OpenAI Unveils Jalapeño, Its First Custom AI Chip Built With Broadcom, to Cut Nvidia Dependence

OpenAI on Wednesday unveiled Jalapeño, its first custom-designed AI inference chip, built in collaboration with Broadcom. The announcement marks a significant shift in OpenAI's infrastructure strategy: the company has been almost entirely dependent on Nvidia GPUs since its founding, and Jalapeño represents the first concrete step toward building hardware that OpenAI designs to its own specifications rather than buying off the shelf.

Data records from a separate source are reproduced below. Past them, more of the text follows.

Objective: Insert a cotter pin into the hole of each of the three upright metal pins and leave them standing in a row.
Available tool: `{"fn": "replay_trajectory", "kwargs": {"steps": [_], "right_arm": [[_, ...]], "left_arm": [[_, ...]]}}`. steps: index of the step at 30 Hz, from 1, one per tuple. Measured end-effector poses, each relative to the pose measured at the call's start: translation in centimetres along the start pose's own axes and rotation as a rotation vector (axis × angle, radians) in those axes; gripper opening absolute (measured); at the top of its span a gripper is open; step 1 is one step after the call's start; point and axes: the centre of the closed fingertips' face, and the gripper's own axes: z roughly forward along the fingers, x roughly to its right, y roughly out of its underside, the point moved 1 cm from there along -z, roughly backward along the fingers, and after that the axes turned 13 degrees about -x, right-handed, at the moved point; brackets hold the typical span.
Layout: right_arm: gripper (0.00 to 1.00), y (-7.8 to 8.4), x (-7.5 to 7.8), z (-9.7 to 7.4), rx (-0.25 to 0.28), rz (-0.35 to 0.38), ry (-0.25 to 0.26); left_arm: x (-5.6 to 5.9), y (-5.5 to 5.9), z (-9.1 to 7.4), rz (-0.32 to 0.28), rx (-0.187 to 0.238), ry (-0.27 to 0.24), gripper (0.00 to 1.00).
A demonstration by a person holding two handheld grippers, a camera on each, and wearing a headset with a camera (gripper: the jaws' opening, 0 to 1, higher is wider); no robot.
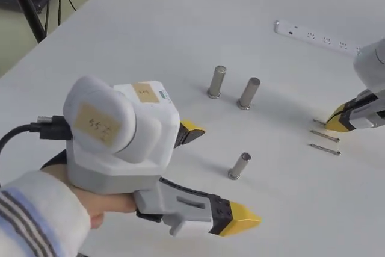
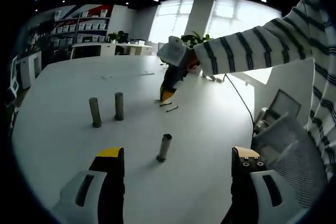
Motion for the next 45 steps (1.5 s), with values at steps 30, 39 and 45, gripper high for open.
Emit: {"fn": "replay_trajectory", "kwargs": {"steps": [30, 39, 45], "right_arm": [[0.00, 0.0, -0.7, -0.8, -0.012, -0.131, 0.069], [0.00, -0.8, -2.0, -3.6, 0.095, -0.143, 0.112], [0.00, -1.6, -3.9, -6.0, 0.179, -0.156, 0.147]], "left_arm": [[0.4, -0.7, -1.1, -0.013, 0.028, -0.028, 0.79], [0.7, -0.8, -1.1, -0.029, 0.039, -0.024, 0.78], [0.8, -1.3, -1.2, -0.013, 0.045, -0.027, 0.75]]}}
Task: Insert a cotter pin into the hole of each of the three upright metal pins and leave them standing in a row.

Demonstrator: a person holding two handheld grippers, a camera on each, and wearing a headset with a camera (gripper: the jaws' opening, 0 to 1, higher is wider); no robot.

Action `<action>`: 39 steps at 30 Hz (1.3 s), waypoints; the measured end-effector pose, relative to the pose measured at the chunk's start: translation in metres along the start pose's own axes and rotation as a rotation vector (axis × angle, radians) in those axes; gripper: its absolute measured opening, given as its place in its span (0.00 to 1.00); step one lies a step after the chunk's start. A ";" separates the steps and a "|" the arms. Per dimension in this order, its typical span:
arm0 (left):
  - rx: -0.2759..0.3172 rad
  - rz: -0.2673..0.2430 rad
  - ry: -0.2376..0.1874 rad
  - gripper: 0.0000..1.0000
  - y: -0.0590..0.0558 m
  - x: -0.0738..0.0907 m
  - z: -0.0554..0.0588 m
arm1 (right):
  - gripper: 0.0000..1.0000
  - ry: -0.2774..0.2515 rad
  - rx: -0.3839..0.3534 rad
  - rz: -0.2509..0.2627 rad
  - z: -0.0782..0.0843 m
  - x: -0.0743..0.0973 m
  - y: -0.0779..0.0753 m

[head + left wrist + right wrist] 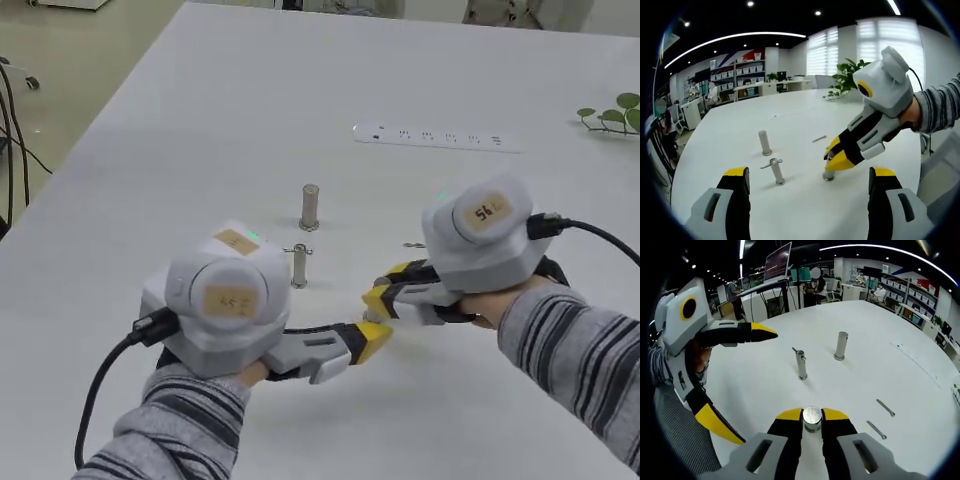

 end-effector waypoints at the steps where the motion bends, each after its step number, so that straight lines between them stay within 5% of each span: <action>1: -0.002 0.000 0.000 0.98 -0.001 0.000 0.000 | 0.09 -0.006 -0.023 0.005 0.000 0.000 0.000; 5: -0.008 0.002 0.001 0.98 -0.003 0.001 0.000 | 0.13 -0.046 -0.130 -0.008 0.003 0.001 -0.001; 18: 0.028 -0.015 -0.017 0.99 -0.004 0.006 -0.001 | 0.29 -0.051 -0.109 -0.033 0.010 0.035 -0.019; 24: 0.028 -0.011 -0.013 0.99 -0.006 0.006 0.000 | 0.31 0.000 -0.100 -0.093 0.020 0.039 -0.034; 39: 0.022 -0.002 -0.007 0.97 -0.004 0.002 0.004 | 0.30 0.141 0.008 -0.088 0.034 0.029 -0.084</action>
Point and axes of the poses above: the centre of the closed fingertips' face, and the gripper's own axes: x roughly backward along the fingers, y roughly to its left, z roughly out of its underside, the point moved 7 cm from there along x, roughly backward along the fingers, and after that the axes turned 4 degrees about z, right-handed, at the moved point
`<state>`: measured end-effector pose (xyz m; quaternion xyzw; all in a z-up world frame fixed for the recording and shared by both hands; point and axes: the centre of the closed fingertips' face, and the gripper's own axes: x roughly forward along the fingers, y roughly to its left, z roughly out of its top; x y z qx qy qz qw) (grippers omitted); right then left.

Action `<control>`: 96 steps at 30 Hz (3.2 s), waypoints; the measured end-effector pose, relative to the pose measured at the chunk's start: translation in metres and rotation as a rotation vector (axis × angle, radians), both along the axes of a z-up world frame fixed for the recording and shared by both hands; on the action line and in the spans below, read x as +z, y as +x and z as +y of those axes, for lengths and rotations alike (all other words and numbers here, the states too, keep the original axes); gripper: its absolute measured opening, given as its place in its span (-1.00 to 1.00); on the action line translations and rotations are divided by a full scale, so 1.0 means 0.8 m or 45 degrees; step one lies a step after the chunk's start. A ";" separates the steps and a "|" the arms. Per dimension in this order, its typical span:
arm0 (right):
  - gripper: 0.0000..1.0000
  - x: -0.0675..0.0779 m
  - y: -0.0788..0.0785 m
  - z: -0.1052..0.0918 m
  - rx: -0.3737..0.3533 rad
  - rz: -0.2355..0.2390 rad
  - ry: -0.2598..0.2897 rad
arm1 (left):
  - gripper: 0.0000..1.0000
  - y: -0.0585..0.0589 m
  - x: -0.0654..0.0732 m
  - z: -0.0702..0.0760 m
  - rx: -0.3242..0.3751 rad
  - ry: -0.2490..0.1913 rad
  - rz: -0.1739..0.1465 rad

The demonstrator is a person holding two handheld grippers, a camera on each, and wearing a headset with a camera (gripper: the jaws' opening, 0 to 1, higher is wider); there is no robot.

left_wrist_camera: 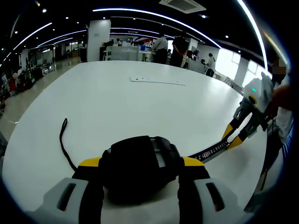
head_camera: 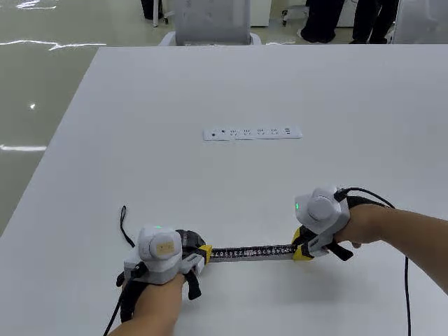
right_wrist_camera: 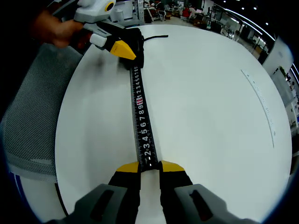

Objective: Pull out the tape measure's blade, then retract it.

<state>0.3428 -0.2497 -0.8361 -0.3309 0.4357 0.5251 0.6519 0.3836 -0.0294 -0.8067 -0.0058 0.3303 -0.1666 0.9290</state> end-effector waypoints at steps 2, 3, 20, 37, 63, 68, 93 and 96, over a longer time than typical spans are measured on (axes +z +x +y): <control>-0.72 -0.001 0.001 0.001 -0.004 0.003 0.001 | 0.22 0.000 0.000 0.000 0.000 -0.001 0.000; -0.72 -0.001 0.001 0.001 -0.005 0.004 0.001 | 0.22 0.000 0.000 0.000 0.000 -0.001 -0.001; -0.72 -0.002 0.003 0.011 -0.004 0.007 0.000 | 0.22 0.001 0.000 0.000 -0.001 0.000 -0.001; -0.72 -0.001 0.004 0.019 -0.012 0.004 0.008 | 0.23 0.000 0.000 0.001 0.002 -0.007 0.007; -0.72 -0.001 0.006 0.031 -0.014 0.001 0.013 | 0.23 0.000 0.000 0.000 0.007 -0.011 0.004; -0.72 -0.001 0.006 0.034 -0.012 0.002 0.014 | 0.23 0.000 0.000 -0.001 0.007 -0.011 0.003; -0.72 -0.002 0.009 0.054 -0.001 -0.002 0.037 | 0.23 -0.001 0.000 0.000 0.007 -0.016 0.003; -0.72 -0.002 0.008 0.057 -0.006 -0.006 0.044 | 0.23 -0.001 0.000 0.000 0.006 -0.016 0.004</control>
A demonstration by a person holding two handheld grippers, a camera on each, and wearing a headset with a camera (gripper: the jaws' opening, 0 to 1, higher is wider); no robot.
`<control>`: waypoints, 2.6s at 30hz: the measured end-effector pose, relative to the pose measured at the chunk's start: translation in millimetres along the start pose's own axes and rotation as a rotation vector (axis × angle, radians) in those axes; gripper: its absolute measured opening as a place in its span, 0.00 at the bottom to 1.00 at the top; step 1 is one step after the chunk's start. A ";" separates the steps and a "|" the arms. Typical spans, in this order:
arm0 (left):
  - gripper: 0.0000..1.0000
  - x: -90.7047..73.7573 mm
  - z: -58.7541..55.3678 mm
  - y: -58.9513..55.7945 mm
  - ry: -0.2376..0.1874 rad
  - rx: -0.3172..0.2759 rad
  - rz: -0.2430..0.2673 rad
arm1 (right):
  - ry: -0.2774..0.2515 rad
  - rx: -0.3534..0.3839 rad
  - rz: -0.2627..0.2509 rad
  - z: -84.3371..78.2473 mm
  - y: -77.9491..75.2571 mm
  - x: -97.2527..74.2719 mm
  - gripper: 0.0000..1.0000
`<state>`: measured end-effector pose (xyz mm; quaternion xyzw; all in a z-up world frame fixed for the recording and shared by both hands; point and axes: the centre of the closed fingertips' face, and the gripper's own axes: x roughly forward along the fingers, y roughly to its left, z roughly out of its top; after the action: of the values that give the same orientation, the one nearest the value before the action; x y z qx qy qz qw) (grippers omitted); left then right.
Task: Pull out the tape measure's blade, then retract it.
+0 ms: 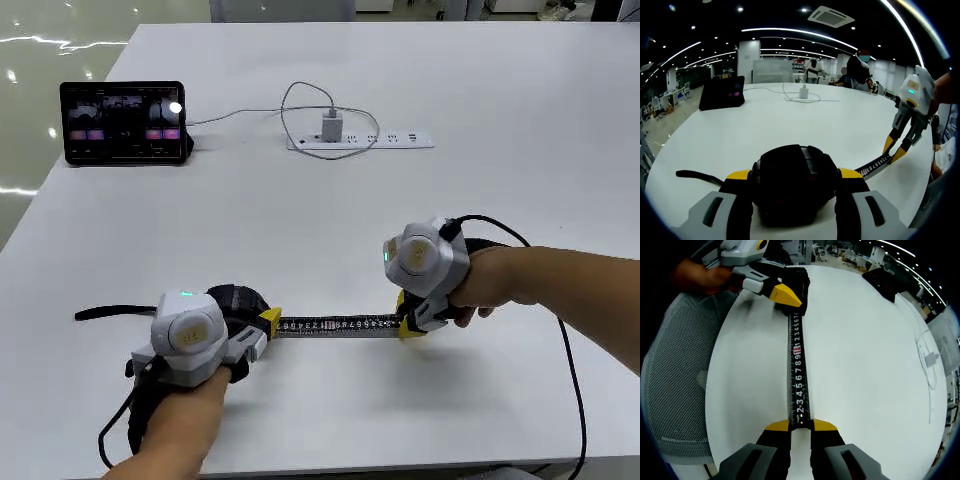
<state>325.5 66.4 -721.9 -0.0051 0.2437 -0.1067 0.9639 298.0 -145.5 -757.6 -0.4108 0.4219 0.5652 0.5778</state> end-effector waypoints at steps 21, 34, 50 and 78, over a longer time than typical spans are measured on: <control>0.62 -0.3 0.2 0.3 0.000 0.002 0.000 | -0.006 -0.002 -0.002 9.4 0.4 3.5 0.10; 0.62 -0.4 0.1 0.3 0.000 0.002 0.001 | -0.011 0.017 -0.008 14.5 0.8 5.8 0.10; 0.62 -0.5 0.3 -0.2 -0.001 0.002 0.001 | -0.024 0.067 -0.015 21.5 -0.4 7.4 0.10; 0.62 0.2 0.1 0.0 -0.002 -0.001 -0.001 | -0.050 -0.010 -0.007 36.7 3.2 11.2 0.11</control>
<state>325.8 66.3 -722.0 -0.0059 0.2429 -0.1072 0.9641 295.7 -107.1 -757.1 -0.4009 0.4029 0.5754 0.5881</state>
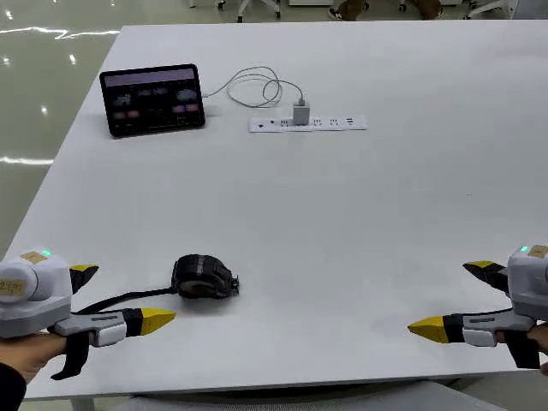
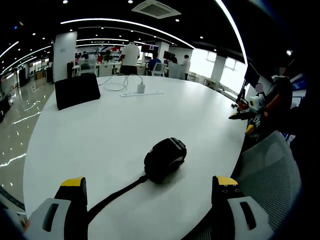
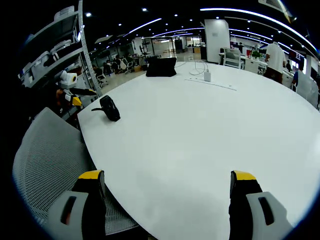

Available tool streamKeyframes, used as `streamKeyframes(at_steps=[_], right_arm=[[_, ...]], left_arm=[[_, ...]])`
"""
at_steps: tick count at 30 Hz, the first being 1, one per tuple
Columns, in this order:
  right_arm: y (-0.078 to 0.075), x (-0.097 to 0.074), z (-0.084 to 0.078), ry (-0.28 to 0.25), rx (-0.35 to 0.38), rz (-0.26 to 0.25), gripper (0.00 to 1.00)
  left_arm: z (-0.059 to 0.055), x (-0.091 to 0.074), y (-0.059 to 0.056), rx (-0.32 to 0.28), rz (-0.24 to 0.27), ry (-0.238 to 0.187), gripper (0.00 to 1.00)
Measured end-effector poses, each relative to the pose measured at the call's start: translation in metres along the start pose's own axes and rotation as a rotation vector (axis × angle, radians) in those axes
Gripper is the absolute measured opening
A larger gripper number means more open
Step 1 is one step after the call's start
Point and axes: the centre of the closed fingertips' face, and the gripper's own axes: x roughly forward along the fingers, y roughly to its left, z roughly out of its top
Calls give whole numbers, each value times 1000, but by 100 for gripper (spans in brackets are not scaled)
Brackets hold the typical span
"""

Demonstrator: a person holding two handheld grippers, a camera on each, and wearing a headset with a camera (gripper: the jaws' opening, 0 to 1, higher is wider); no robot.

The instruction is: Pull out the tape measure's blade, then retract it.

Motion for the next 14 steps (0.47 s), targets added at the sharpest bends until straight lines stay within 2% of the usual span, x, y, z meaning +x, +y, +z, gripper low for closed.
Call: streamKeyframes(at_steps=[4,14], right_arm=[[1,0,-1,7,1,3,100],[2,-1,-5,15,4,7,100]], left_arm=[[-3,1,0,11,-6,19,100],[-5,-1,3,10,-5,25,100]])
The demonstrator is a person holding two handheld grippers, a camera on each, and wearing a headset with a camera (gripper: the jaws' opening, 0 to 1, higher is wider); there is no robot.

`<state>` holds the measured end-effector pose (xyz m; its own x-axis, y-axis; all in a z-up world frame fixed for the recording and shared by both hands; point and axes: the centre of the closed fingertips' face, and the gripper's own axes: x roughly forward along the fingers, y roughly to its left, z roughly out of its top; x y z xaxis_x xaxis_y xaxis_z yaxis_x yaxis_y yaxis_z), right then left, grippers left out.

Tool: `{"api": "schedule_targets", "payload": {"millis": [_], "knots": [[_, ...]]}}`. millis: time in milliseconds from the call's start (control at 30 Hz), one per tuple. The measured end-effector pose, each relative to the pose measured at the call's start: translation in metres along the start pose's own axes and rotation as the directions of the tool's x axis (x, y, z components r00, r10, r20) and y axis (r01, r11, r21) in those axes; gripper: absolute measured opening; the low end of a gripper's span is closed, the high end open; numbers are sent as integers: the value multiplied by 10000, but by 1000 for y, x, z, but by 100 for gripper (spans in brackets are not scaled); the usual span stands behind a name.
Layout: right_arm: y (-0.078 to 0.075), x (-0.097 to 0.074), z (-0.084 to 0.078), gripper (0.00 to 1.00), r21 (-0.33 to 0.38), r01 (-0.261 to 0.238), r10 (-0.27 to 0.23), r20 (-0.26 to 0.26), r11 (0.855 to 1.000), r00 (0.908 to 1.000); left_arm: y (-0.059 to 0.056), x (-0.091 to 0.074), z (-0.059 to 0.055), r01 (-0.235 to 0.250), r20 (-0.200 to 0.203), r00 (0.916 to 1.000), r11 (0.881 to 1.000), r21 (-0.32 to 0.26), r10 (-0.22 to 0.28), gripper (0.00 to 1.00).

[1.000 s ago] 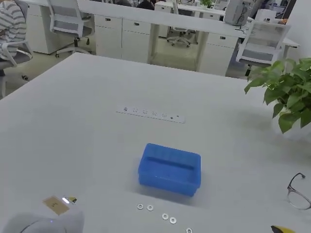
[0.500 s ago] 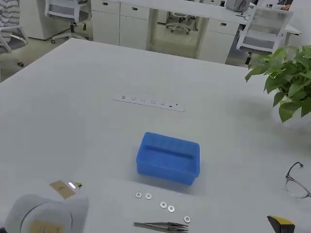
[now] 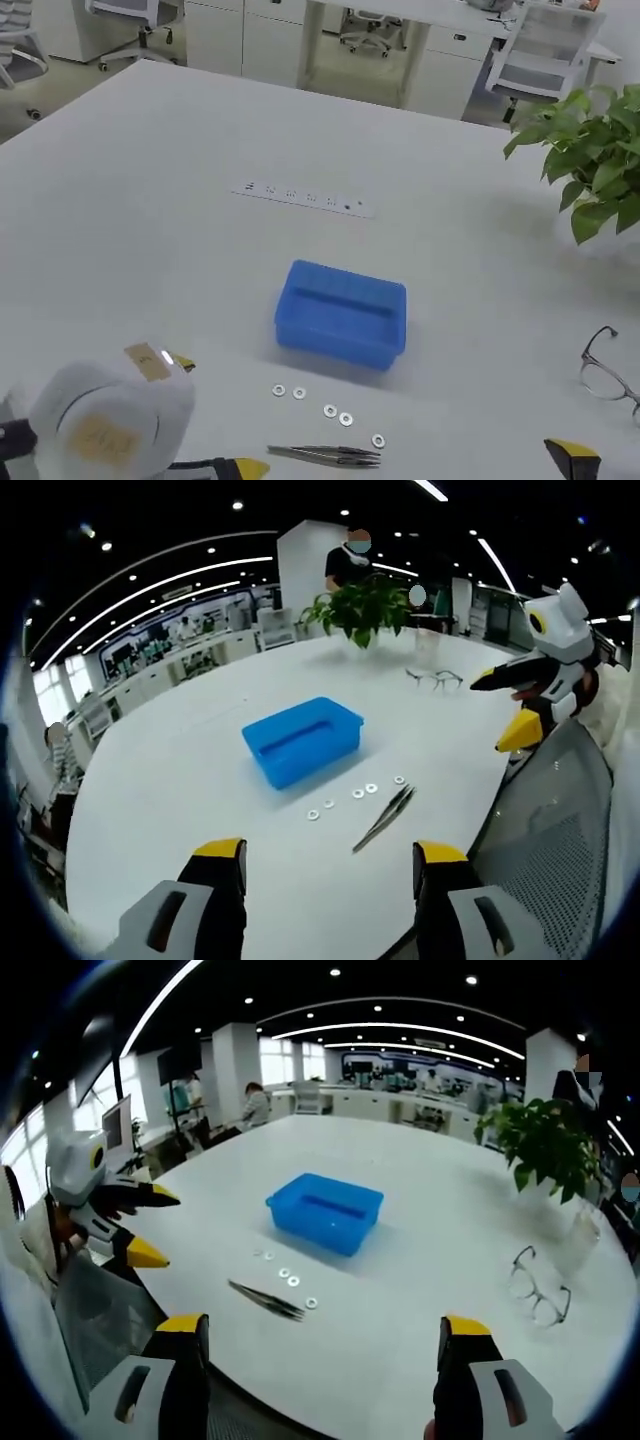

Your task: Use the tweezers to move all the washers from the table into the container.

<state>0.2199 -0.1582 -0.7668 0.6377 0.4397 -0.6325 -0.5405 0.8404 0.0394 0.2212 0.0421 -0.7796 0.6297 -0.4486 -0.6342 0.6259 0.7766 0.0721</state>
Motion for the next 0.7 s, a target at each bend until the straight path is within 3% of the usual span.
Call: {"api": "schedule_targets", "payload": {"millis": [233, 333, 433, 700], "knots": [[1, 1, -4, 94, -75, -29, 27, -183, 10000, 9998, -12, 18, -1, 974, -296, 9950, 9909, 928, -950, 48], [1, 1, -5, 94, -35, -25, 25, -204, 10000, 9998, -20, 29, -10, 1732, -664, 9835, 9820, 755, -1684, 46], [0, 2, -6, 93, -52, -31, 29, -263, 10000, 9997, -21, 41, -16, 2013, -1042, 9763, 9727, 1152, -1897, 39], [-1, 2, -10, 93, 37, -39, 41, -437, 10000, 9990, -25, 64, -27, 2656, -1737, 9553, 9524, 1499, -2391, 26]]}}
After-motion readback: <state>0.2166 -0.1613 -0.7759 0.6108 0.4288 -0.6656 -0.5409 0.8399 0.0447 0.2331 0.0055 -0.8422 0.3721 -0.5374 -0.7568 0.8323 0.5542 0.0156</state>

The chip is an inference processor — meaning it is designed to run already-trained AI models in response to user requests, not to train models from scratch. That is the correct focus for OpenAI's immediate cost problem: inference for products like ChatGPT and the API runs continuously at massive scale, and Nvidia GPUs, while excellent at training, carry significant cost overhead when used primarily for inference workloads. A purpose-built inference chip can eliminate the hardware and power overheads of general-purpose GPU architecture.

Performance and Cost Claims

OpenAI president Greg Brockman described the chip's design philosophy in terms of workload fit: "We have a deep understanding of the workload. How can we build something that will accelerate what's possible?" Early testing results show "significantly better performance-per-watt than current state-of-the-art alternatives," according to the company, with particular benefits for "low operating cost when running real-time coding models." Specific benchmark figures were not released.

The performance-per-watt framing is significant. Power consumption is increasingly the binding constraint in AI data centers — not compute capacity or memory bandwidth. A chip that delivers the same inference throughput at lower wattage reduces electricity costs and unlocks more capacity within fixed power budgets. For a company running inference at the scale OpenAI does, even modest efficiency gains compound into material cost reductions.

The Broadcom Partnership

Broadcom is the natural partner for this kind of project. The company has extensive experience designing custom application-specific integrated circuits (ASICs) for hyperscalers — including the TPU chips Google has used to build its AI infrastructure for over a decade. Broadcom handled the silicon design and manufacturing coordination; OpenAI contributed the workload specifications and model architecture knowledge that informed the chip's design.

The manufacturing process node and foundry partner were not disclosed. Given the timeline and the emphasis on inference rather than training, TSMC's 3nm or 4nm nodes are the most likely candidates, though OpenAI has not confirmed this.

Why Now, and Why Inference-First

OpenAI is not the first large AI lab to build custom silicon. Google has run its AI infrastructure on TPUs since 2016. Amazon's Trainium chips power parts of AWS's AI workloads. Meta has deployed custom inference chips across its recommendation systems. Microsoft's Maia project, developed in partnership with OpenAI, has been in development for several years. But Jalapeño is the first chip OpenAI has designed with its own name on it, signalling a strategic shift rather than just a supplier relationship.

The emphasis on inference reflects OpenAI's current economics. Training large models is a one-time cost per model version; inference is continuous and scales directly with user growth. As ChatGPT has grown past one billion monthly active users and OpenAI's API business has expanded, inference has become the dominant driver of compute spending. Owning the chip layer for inference gives OpenAI direct control over its largest and fastest-growing cost center.

Implications for Nvidia

Jalapeño is not a threat to Nvidia's training business — training frontier models at the scale OpenAI operates requires the kind of flexible, massively parallel compute that Nvidia GPUs provide and purpose-built ASICs cannot match in the short term. But inference is a different story. If Jalapeño performs as advertised and scales to production deployment, OpenAI could shift a meaningful portion of its inference workload off Nvidia hardware.

The broader trend is clear: every major AI lab and cloud provider is developing alternatives to Nvidia for specific workloads. Nvidia's dominance in AI hardware is real but not permanent, and inference — being more predictable in its workload characteristics than training — is the easiest segment to displace with custom silicon. Jalapeño, as first reported by TechCrunch, is currently in testing with no production deployment date announced.